• 1 ½ lbs. chicken breasts, boneless, skinless, cut in thin strips
  • 3 tablespoons fresh lime juice
  • 2 teaspoons garam masala
  • 4 teaspoons vegetable oil, divided
  • 1 cup thinly sliced yellow onion wedges
  • 2 cups sliced mixed green, red and yellow bell peppers
  • ¼ cup water
  • ½ teaspoon kosher salt
  • ¼ teaspoon pepper
  • 6 8-inch flour tortillas
  • flat leaf parsley
  • lime wedges
  • small hot red peppers
  • Curry Scented Slaw
    • 1 bag tri-color coleslaw mix, 16 oz.

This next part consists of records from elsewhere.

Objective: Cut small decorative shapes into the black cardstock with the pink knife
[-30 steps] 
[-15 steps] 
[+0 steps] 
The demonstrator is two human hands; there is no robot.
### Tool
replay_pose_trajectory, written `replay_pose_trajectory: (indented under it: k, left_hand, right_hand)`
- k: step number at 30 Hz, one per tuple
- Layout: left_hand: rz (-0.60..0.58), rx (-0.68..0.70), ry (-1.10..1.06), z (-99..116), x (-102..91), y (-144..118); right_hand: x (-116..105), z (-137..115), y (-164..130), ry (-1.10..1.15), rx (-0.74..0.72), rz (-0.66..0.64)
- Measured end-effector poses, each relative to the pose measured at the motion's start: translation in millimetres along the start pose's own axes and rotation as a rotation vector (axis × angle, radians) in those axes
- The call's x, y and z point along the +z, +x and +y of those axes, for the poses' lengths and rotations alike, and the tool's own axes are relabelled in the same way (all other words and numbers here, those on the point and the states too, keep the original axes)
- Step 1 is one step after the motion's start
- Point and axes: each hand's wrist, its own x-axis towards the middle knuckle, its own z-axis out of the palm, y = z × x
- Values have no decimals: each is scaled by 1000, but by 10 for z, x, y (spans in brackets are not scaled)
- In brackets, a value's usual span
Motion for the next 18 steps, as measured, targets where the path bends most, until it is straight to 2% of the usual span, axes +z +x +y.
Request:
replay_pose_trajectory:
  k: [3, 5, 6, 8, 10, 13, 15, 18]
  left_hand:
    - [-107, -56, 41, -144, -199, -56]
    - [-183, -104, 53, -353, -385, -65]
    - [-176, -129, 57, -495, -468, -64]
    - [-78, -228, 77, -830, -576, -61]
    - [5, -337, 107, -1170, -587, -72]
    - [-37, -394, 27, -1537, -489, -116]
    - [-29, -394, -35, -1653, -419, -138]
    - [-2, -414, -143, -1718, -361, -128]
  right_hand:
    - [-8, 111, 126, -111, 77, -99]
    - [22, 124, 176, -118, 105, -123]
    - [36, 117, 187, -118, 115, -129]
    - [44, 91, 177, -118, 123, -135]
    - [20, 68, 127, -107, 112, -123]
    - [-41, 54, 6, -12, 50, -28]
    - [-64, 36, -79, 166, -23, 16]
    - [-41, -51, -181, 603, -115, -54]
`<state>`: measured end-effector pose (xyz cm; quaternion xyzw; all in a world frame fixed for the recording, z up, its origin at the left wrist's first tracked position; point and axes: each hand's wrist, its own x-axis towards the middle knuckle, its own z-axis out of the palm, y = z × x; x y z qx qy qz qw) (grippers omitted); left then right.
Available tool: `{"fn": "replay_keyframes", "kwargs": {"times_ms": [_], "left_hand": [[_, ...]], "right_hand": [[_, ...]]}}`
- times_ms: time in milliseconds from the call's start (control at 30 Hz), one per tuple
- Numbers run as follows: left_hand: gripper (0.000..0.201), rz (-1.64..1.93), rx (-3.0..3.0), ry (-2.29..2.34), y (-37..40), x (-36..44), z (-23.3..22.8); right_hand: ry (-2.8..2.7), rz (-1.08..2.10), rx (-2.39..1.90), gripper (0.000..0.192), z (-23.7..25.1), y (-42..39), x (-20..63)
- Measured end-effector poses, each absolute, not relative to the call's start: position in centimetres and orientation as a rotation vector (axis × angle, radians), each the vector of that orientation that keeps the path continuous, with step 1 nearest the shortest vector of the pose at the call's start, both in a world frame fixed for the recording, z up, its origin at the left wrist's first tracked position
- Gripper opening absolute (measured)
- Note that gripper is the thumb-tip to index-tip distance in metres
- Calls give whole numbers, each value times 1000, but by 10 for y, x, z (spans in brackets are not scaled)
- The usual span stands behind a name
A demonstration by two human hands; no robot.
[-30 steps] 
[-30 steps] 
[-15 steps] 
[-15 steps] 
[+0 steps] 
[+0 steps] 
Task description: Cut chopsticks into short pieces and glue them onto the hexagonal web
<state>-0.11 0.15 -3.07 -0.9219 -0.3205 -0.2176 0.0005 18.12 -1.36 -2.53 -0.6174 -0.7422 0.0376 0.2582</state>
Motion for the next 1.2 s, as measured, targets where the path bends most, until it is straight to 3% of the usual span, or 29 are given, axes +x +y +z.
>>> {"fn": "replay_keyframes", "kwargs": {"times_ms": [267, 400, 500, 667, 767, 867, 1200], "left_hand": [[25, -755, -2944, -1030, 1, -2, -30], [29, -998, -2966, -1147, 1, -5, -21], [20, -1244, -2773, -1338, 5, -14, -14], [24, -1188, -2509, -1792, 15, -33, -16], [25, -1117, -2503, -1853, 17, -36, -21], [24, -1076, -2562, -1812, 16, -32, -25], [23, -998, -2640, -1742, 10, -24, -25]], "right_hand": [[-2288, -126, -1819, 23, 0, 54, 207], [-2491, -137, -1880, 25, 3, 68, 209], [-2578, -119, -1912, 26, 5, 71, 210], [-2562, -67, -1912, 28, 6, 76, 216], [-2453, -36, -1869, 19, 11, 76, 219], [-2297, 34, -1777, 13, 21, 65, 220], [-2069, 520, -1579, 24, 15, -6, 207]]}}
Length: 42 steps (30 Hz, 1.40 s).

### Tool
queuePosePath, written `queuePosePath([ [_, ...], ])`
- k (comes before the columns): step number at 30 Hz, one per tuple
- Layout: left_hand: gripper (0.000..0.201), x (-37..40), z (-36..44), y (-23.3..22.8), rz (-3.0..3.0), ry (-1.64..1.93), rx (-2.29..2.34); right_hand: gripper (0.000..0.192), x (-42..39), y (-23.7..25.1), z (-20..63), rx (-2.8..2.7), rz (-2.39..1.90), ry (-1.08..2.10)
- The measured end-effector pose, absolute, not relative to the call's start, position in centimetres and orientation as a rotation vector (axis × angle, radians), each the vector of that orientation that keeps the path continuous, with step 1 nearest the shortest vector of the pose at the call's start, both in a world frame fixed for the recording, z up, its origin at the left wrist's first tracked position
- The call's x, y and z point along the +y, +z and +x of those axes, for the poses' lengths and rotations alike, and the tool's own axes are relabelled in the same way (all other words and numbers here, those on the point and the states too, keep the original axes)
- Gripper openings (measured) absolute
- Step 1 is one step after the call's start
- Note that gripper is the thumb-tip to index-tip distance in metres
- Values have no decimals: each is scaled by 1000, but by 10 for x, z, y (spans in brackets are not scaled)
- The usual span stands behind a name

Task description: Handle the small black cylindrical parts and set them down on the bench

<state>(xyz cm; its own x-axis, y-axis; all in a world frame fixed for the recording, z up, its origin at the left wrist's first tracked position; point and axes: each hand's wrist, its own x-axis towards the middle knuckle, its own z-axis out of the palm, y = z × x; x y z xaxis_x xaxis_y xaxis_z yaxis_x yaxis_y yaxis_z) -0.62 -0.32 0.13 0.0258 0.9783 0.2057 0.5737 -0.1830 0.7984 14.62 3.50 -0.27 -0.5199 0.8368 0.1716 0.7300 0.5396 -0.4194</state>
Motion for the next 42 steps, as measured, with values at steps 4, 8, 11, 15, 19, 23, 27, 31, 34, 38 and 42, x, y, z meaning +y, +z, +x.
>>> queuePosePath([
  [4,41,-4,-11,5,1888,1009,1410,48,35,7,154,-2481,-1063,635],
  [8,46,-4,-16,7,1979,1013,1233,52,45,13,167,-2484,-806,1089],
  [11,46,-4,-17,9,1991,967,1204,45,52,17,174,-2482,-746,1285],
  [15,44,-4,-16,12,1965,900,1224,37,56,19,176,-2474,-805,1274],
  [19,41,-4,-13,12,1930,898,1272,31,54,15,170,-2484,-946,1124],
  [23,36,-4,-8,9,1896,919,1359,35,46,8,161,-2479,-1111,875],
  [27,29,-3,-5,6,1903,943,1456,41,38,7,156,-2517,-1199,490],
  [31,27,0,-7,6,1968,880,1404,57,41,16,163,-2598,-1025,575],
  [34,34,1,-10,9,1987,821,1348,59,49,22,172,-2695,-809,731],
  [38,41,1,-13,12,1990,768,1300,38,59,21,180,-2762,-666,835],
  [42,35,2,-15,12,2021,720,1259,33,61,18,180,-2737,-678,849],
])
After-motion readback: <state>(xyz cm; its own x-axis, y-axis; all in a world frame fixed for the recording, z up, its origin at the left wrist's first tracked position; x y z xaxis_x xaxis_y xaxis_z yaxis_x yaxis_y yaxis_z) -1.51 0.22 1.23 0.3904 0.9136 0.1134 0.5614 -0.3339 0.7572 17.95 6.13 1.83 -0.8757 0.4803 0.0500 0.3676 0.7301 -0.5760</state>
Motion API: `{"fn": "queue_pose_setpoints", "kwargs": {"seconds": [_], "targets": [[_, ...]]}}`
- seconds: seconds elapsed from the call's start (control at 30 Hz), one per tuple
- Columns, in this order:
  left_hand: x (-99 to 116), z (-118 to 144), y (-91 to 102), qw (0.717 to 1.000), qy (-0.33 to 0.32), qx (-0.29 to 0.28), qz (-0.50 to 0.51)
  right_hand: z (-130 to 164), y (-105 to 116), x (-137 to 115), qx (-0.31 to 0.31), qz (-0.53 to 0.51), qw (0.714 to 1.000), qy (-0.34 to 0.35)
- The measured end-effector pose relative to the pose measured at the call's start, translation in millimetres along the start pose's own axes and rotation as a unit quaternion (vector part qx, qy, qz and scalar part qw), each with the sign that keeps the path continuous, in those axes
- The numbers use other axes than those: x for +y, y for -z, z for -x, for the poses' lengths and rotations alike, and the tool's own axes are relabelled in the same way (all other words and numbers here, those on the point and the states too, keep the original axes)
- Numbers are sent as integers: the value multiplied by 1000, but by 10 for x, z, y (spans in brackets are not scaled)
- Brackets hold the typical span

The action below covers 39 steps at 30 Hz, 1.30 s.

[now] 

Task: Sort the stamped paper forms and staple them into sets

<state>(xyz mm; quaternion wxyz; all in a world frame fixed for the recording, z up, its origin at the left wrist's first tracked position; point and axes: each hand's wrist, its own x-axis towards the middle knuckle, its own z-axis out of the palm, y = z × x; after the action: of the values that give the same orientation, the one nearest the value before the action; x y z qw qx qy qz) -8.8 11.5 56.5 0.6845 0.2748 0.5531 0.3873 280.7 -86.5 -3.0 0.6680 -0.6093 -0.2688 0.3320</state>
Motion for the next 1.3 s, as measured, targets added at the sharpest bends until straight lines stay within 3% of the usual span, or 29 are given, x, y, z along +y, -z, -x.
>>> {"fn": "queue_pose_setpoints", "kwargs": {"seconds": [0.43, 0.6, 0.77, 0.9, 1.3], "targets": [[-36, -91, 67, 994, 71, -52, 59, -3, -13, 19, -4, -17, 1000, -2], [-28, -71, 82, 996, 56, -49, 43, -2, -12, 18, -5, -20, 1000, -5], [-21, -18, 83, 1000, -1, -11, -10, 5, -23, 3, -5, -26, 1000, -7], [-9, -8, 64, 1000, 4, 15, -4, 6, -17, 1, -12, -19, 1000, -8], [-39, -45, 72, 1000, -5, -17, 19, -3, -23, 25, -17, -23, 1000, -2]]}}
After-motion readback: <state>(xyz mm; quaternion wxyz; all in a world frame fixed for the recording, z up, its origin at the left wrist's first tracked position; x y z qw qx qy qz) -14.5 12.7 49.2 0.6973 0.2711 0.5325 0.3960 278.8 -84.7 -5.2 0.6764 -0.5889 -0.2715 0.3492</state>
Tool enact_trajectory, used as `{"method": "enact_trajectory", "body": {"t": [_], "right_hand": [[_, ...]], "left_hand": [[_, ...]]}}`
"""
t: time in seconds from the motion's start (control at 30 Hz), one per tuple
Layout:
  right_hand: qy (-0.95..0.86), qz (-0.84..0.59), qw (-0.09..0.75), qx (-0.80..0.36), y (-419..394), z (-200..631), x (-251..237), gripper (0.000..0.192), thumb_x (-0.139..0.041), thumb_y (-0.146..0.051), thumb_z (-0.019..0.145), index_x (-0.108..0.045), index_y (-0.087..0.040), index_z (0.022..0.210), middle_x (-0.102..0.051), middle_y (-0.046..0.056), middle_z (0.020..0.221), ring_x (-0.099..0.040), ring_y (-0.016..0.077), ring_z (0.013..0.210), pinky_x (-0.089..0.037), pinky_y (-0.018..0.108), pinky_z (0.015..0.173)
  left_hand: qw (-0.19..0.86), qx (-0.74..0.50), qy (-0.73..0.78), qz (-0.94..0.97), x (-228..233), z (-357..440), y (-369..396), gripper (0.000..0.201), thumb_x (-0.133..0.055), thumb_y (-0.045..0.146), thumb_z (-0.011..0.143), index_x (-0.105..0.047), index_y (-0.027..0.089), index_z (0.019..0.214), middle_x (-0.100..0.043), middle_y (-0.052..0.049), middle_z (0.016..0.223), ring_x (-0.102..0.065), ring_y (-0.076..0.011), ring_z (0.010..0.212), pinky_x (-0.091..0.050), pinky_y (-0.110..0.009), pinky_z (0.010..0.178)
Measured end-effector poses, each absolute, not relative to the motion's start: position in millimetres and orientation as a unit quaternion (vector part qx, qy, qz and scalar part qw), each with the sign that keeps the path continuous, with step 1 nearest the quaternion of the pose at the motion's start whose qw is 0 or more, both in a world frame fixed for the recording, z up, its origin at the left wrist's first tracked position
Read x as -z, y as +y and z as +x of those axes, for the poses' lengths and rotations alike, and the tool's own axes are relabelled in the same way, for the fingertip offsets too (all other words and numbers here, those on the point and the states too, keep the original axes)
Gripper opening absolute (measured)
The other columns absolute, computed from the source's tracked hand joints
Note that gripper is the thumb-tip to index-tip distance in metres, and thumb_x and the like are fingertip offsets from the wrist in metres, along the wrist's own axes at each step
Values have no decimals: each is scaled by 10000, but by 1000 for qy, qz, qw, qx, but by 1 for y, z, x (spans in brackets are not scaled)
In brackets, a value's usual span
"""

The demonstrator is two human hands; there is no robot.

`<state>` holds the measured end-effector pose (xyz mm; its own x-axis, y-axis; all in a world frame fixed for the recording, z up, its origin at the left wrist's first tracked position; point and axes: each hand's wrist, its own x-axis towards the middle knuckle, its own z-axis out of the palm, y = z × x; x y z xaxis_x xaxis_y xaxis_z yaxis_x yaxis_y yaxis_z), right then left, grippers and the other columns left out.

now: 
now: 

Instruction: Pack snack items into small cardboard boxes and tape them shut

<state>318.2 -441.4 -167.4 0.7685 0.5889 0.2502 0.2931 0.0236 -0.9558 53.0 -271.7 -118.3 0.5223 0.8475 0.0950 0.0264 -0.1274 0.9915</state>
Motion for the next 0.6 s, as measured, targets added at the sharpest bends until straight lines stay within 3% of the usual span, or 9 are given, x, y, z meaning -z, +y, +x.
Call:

    • ¼ cup thinly sliced green onions
    • ¼ cup currants
    • ½ cup mayonnaise
    • 2 teaspoons curry powder
    • 2 tablespoons green pepper jelly, melted and cooled


1. In large bowl, toss together chicken, lime juice and garam masala; set aside. In large nonstick skillet over medium high heat, place 2 teaspoons of the oil. Add onions and peppers and cook, stirring, until beginning to brown, about 4 minutes; remove to plate.
2. Wipe pan and add remaining 2 teaspoons oil; when hot, add chicken. Cook until no longer pink, about 6 minutes. Add water, salt and pepper and cook, stirring until water evaporates. Add onion- pepper mixture and stir.
3. Heat tortillas according to microwave directions on package. Arrange tortillas, chicken mixture and bowl of Curry Scented Slaw on large platter garnished with parsley, red peppers and lime wedges. Individuals spoon chicken down middle of tortilla, add slaw and then roll up.
4. Curry Scented Slaw: In large bowl, mix together tri-color coleslaw mix, green onions, currants, mayonnaise, curry powder and green pepper jelly. Refrigerate until ready to serve.